How do you model a many-to-many relationship in a relational schema?
Quick Answer
Relational tables can only express one-to-one and one-to-many relationships directly, so a many-to-many relationship requires a **junction table** (also called an associative or bridge table) with foreign keys to both sides, typically with a composite primary key (or a surrogate key plus a `UNIQUE` constraint on the pair). The junction table can also carry attributes specific to the relationship itself, like `enrolled_at` on a student/course enrollment.
Detailed Answer
Consider students and courses: one student can take many courses, and one course can have many students — a genuine many-to-many.
The junction table
CREATE TABLE students (id SERIAL PRIMARY KEY, name VARCHAR(100));
CREATE TABLE courses (id SERIAL PRIMARY KEY, title VARCHAR(200));
CREATE TABLE enrollments (
student_id INT NOT NULL REFERENCES students(id),
course_id INT NOT NULL REFERENCES courses(id),
enrolled_at TIMESTAMP NOT NULL DEFAULT now(),
grade CHAR(2),
PRIMARY KEY (student_id, course_id) -- composite PK: a student can't enroll in the same course twice
);
The composite primary key (student_id, course_id) both links the two tables and enforces that a given pairing can only exist once. If duplicate enrollments should be allowed (e.g., retaking a course in a different term), you'd instead use a surrogate id primary key plus a separate UNIQUE (student_id, course_id, term) constraint that includes whatever column distinguishes legitimate repeats.

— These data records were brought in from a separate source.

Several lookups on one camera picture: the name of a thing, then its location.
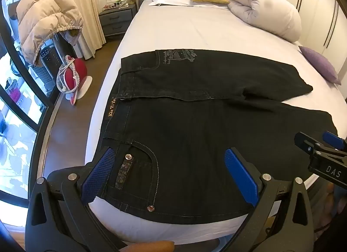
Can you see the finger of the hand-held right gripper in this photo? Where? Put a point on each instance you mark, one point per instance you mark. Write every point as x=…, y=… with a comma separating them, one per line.
x=303, y=141
x=333, y=139

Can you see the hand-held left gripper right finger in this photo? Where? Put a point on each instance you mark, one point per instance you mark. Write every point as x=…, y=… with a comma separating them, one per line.
x=241, y=176

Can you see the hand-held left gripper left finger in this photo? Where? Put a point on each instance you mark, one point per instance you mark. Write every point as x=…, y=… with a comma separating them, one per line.
x=99, y=176

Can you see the black denim pants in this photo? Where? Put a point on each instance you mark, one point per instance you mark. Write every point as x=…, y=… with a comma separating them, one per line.
x=189, y=132

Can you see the purple cushion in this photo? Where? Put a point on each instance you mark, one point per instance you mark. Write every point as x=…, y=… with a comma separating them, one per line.
x=320, y=63

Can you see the black framed window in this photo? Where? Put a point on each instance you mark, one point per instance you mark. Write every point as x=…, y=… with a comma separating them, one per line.
x=16, y=132

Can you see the red garment steamer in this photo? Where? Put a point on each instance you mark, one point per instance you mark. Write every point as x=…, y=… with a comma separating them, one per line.
x=80, y=69

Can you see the black perforated chair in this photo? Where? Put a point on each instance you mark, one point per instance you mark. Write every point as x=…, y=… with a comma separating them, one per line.
x=51, y=62

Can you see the folded white duvet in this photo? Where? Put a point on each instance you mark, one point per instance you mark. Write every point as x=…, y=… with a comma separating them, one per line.
x=265, y=11

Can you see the white wardrobe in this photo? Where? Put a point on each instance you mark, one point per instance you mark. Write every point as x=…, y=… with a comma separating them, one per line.
x=314, y=2

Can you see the bed with white sheet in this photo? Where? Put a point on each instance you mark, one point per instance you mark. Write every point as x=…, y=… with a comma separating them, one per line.
x=203, y=30

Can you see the grey nightstand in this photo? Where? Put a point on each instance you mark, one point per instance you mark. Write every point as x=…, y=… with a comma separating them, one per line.
x=116, y=21

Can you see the beige puffer jacket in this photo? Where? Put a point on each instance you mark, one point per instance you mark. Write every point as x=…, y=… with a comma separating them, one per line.
x=43, y=16

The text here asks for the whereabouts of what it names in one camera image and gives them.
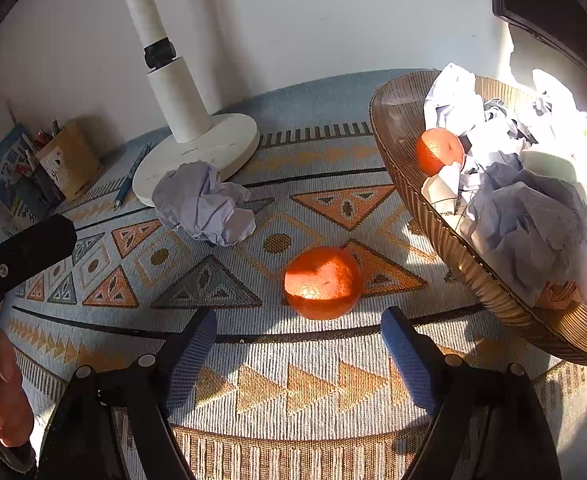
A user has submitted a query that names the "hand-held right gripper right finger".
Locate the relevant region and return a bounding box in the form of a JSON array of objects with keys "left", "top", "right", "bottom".
[{"left": 381, "top": 306, "right": 561, "bottom": 480}]

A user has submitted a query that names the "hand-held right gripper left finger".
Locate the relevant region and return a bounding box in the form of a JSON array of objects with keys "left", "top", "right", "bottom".
[{"left": 36, "top": 306, "right": 218, "bottom": 480}]

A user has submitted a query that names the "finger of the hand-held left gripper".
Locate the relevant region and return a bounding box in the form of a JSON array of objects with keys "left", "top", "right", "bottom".
[{"left": 0, "top": 215, "right": 77, "bottom": 313}]

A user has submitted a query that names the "amber ribbed glass bowl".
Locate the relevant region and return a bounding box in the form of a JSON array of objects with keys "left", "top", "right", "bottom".
[{"left": 369, "top": 70, "right": 587, "bottom": 368}]

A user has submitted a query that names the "orange tangerine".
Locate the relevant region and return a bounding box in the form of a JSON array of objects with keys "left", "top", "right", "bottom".
[
  {"left": 416, "top": 127, "right": 465, "bottom": 177},
  {"left": 283, "top": 246, "right": 364, "bottom": 321}
]

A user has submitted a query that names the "small orange box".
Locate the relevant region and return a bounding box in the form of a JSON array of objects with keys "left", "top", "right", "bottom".
[{"left": 536, "top": 280, "right": 584, "bottom": 311}]

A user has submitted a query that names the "person's left hand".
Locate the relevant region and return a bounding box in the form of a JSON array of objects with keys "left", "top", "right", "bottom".
[{"left": 0, "top": 334, "right": 35, "bottom": 449}]

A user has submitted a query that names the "patterned woven table mat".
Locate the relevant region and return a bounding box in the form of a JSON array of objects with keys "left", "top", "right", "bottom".
[{"left": 0, "top": 122, "right": 587, "bottom": 480}]

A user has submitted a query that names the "cardboard pen holder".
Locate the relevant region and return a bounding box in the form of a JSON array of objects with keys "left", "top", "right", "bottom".
[{"left": 36, "top": 120, "right": 101, "bottom": 201}]

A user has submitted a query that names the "bunch of dark pens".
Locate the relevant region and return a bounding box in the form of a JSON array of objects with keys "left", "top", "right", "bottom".
[{"left": 36, "top": 119, "right": 65, "bottom": 144}]

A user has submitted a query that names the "blue pen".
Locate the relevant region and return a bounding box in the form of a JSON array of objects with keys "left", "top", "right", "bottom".
[{"left": 114, "top": 144, "right": 151, "bottom": 211}]

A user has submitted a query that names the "white desk lamp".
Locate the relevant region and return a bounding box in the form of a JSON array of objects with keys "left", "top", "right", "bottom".
[{"left": 113, "top": 0, "right": 260, "bottom": 208}]

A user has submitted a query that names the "black monitor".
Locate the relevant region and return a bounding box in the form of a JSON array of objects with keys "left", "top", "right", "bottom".
[{"left": 488, "top": 0, "right": 587, "bottom": 96}]

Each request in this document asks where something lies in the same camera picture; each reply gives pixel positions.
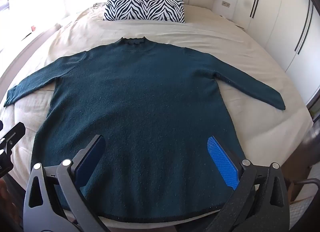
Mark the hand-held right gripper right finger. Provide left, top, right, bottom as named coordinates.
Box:
left=205, top=136, right=291, bottom=232

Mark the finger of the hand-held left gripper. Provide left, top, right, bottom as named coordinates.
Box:
left=0, top=122, right=26, bottom=158

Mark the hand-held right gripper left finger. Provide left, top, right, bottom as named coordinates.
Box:
left=23, top=134, right=110, bottom=232

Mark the dark teal knit sweater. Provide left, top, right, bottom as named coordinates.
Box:
left=4, top=36, right=286, bottom=223

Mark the white quilted mat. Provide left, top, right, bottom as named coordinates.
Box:
left=289, top=197, right=320, bottom=232

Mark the beige bed sheet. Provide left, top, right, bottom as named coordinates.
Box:
left=0, top=3, right=314, bottom=232

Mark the white wardrobe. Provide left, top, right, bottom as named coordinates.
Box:
left=232, top=0, right=320, bottom=108

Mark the zebra print pillow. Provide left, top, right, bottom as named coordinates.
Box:
left=103, top=0, right=187, bottom=24

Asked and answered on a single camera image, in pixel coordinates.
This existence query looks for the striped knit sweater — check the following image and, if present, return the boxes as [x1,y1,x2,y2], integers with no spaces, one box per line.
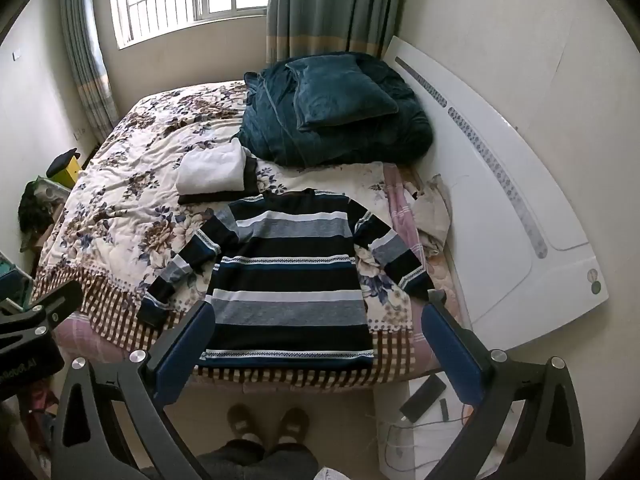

Querying through the junction table
-- All courses a given student is enrolled in
SELECT c.title
FROM courses c
JOIN enrollments e ON e.course_id = c.id
WHERE e.student_id = 42;
-- All students enrolled in a given course, with their grade
SELECT s.name, e.grade
FROM students s
JOIN enrollments e ON e.student_id = s.id
WHERE e.course_id = 7;
Why the junction table is also the right place for relationship-specific attributes
A many-to-many relationship often has data that belongs to the pairing, not to either side alone — enrolled_at and grade above only make sense in the context of "this student in this course," not on students or courses individually. This is a strong signal you need a real junction table rather than trying to shoehorn the relationship into either parent table.
Indexing note
Beyond the composite primary key (which already indexes student_id first), it's usually worth adding a secondary index on course_id alone (or (course_id, student_id)) if you frequently query "students in this course" — a composite primary key (student_id, course_id) doesn't efficiently support lookups that start from course_id alone.